#### Activity
Exactly as they appear, output all of the entries.

Top of Extracted records

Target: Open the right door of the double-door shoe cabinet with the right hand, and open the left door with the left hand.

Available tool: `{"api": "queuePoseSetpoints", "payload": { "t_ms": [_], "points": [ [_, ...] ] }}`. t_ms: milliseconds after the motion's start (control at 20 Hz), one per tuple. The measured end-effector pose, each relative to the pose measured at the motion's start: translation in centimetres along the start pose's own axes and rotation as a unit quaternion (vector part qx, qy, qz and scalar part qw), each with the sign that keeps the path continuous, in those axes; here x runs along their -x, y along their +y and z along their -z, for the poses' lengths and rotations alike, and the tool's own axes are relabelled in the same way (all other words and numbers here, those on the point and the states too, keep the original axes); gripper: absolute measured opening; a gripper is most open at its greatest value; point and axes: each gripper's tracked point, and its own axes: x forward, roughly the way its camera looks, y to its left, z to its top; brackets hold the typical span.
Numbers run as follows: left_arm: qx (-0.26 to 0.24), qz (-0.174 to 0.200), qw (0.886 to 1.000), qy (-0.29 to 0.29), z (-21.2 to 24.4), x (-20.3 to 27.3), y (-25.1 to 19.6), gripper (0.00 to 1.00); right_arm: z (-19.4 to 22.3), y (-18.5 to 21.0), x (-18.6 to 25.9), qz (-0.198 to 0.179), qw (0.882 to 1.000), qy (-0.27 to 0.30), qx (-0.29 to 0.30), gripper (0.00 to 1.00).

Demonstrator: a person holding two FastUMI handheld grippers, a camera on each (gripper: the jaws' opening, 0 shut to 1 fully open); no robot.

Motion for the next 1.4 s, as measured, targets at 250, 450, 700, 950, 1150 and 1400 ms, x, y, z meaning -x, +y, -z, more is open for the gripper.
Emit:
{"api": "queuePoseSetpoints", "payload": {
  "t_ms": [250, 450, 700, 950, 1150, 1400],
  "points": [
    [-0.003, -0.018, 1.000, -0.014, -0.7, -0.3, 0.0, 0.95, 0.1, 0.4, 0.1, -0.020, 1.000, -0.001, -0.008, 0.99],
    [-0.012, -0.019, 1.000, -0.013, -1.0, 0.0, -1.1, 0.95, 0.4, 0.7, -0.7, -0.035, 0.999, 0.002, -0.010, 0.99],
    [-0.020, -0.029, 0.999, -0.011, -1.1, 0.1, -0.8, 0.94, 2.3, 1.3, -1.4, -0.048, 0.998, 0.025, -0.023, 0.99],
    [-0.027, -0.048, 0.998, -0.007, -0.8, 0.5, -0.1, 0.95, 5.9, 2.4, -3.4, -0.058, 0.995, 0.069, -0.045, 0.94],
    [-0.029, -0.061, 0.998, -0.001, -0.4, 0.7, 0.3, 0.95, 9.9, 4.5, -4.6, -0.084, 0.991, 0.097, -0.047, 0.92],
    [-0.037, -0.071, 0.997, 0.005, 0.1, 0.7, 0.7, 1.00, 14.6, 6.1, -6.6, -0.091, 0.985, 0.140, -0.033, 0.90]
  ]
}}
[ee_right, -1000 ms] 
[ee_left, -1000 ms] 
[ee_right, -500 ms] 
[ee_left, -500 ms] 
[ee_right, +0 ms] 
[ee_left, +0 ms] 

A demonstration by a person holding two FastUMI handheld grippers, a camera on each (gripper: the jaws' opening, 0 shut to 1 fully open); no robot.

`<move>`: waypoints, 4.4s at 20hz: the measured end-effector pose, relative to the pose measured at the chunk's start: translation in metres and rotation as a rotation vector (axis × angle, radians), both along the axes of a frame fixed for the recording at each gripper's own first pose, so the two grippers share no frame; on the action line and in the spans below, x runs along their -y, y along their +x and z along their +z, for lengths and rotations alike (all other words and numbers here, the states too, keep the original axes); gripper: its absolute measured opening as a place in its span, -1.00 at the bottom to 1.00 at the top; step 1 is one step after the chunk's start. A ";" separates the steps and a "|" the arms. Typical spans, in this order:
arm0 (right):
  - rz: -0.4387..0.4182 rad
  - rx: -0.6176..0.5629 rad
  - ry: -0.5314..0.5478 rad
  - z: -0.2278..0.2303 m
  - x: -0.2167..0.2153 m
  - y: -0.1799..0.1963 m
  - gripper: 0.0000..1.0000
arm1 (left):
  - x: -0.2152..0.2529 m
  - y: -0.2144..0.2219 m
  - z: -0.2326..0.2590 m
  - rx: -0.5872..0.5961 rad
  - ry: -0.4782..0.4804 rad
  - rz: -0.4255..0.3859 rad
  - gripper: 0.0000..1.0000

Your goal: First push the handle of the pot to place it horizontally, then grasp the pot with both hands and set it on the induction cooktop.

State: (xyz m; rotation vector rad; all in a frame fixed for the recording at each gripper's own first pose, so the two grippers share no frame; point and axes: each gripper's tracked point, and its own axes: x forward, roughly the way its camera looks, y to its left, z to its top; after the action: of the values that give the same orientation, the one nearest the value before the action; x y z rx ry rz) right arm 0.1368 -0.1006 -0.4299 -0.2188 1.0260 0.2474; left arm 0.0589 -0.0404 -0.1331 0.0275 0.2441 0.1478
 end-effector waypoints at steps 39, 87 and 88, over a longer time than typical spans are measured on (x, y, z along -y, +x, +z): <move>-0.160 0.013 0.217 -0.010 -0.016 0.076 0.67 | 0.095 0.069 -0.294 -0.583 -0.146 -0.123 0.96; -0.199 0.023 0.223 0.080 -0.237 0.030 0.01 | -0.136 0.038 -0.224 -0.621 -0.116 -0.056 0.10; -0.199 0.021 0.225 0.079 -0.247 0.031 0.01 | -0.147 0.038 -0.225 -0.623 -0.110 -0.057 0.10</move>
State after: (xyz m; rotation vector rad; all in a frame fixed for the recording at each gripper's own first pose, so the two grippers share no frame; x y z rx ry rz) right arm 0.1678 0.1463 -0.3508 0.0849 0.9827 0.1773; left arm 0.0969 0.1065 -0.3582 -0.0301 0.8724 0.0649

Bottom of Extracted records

#### Task output
Target: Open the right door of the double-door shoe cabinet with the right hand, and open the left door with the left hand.

Available tool: `{"api": "queuePoseSetpoints", "payload": { "t_ms": [_], "points": [ [_, ...] ] }}`. t_ms: milliseconds after the motion's start (control at 20 Hz), one per tuple. The measured end-effector pose, each relative to the pose measured at the motion's start: translation in centimetres along the start pose's own axes and rotation as a unit quaternion (vector part qx, qy, qz and scalar part qw), each with the sign that keeps the path continuous, in those axes; here x runs along their -x, y along their +y and z along their -z, for the poses' lengths and rotations alike, and the tool's own axes are relabelled in the same way (all other words and numbers here, those on the point and the states too, keep the original axes); gripper: absolute measured opening; a gripper is most open at its greatest value; point and axes: each gripper's tracked point, and its own axes: x forward, roughly the way its camera looks, y to its left, z to its top; brackets hold the typical span.
Numbers run as follows: left_arm: qx (-0.26 to 0.24), qz (-0.174 to 0.200), qw (0.886 to 1.000), qy (-0.29 to 0.29), z (-21.2 to 24.4), x (-20.3 to 27.3), y (-25.1 to 19.6), gripper (0.00 to 1.00); right_arm: z (-19.4 to 22.3), y (-18.5 to 21.0), x (-18.6 to 25.9), qz (-0.198 to 0.179), qw (0.882 to 1.000), qy (-0.27 to 0.30), qx (-0.29 to 0.30), gripper (0.00 to 1.00).

Demonstrator: a person holding two FastUMI handheld grippers, a camera on each (gripper: the jaws' opening, 0 shut to 1 fully open); no robot.

Motion for the next 1.4 s, as measured, targets at 250, 450, 700, 950, 1150 and 1400 ms, x, y, z meaning -x, +y, -z, more is open for the gripper.
Emit:
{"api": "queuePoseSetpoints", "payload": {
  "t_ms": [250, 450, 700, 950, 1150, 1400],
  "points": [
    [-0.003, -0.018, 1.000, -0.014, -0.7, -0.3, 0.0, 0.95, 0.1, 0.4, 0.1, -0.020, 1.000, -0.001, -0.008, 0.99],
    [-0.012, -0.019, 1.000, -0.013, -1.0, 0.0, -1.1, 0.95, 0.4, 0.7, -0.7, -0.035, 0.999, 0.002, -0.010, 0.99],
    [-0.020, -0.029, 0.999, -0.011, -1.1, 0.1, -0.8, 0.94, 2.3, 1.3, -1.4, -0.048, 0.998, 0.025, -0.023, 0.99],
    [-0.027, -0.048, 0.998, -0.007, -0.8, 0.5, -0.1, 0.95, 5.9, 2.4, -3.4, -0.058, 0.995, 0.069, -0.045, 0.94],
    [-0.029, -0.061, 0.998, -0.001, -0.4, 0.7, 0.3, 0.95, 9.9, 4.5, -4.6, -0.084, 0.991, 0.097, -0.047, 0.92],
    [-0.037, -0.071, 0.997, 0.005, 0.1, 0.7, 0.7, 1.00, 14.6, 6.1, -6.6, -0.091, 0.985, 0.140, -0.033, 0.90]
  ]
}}
[ee_right, -1000 ms] 
[ee_left, -1000 ms] 
[ee_right, -500 ms] 
[ee_left, -500 ms] 
[ee_right, +0 ms] 
[ee_left, +0 ms] 

A demonstration by a person holding two FastUMI handheld grippers, a camera on each (gripper: the jaws' opening, 0 shut to 1 fully open); no robot.

`<move>`: waypoints, 4.4s at 20hz: the measured end-effector pose, relative to the pose measured at the chunk's start: translation in metres and rotation as a rotation vector (axis × angle, radians), both along the axes of a frame fixed for the recording at each gripper's own first pose, so the two grippers share no frame; on the action line and in the spans below, x runs along their -y, y along their +x and z along their +z, for lengths and rotations alike (all other words and numbers here, the states too, keep the original axes); gripper: its absolute measured opening as a place in its span, -1.00 at the bottom to 1.00 at the top; step 1 is one step after the chunk's start. A ";" separates the steps and a "|" the arms. Typical spans, in this order:
arm0 (right):
  - rz: -0.4387..0.4182 rad
  - rx: -0.6176..0.5629 rad
  - ry: -0.5314..0.5478 rad
  - z: -0.2278..0.2303 m
  - x: -0.2167..0.2153 m
  - y: -0.1799..0.1963 m
  - gripper: 0.0000..1.0000
arm1 (left):
  - x: -0.2152..0.2529 m
  - y: -0.2144..0.2219 m
  - z: -0.2326..0.2590 m
  - rx: -0.5872..0.5961 rad
  - ry: -0.4782..0.4804 rad
  - rz: -0.4255..0.3859 rad
  - gripper: 0.0000..1.0000

Your goal: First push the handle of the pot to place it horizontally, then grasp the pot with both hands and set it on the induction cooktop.

State: (xyz m; rotation vector rad; all in a frame fixed for the recording at each gripper's own first pose, so the two grippers share no frame; point and axes: each gripper's tracked point, and its own axes: x forward, roughly the way its camera looks, y to its left, z to its top; after the action: of the values that give the same orientation, the one nearest the value before the action; x y z rx ry rz) right arm 0.1368 -0.1006 -0.4299 -0.2188 1.0260 0.2474; left arm 0.0589 -0.0404 -0.1331 0.0275 0.2441 0.1478
 end-effector waypoints at steps 39, 87 and 88, over a longer time than typical spans are measured on (x, y, z along -y, +x, +z): <move>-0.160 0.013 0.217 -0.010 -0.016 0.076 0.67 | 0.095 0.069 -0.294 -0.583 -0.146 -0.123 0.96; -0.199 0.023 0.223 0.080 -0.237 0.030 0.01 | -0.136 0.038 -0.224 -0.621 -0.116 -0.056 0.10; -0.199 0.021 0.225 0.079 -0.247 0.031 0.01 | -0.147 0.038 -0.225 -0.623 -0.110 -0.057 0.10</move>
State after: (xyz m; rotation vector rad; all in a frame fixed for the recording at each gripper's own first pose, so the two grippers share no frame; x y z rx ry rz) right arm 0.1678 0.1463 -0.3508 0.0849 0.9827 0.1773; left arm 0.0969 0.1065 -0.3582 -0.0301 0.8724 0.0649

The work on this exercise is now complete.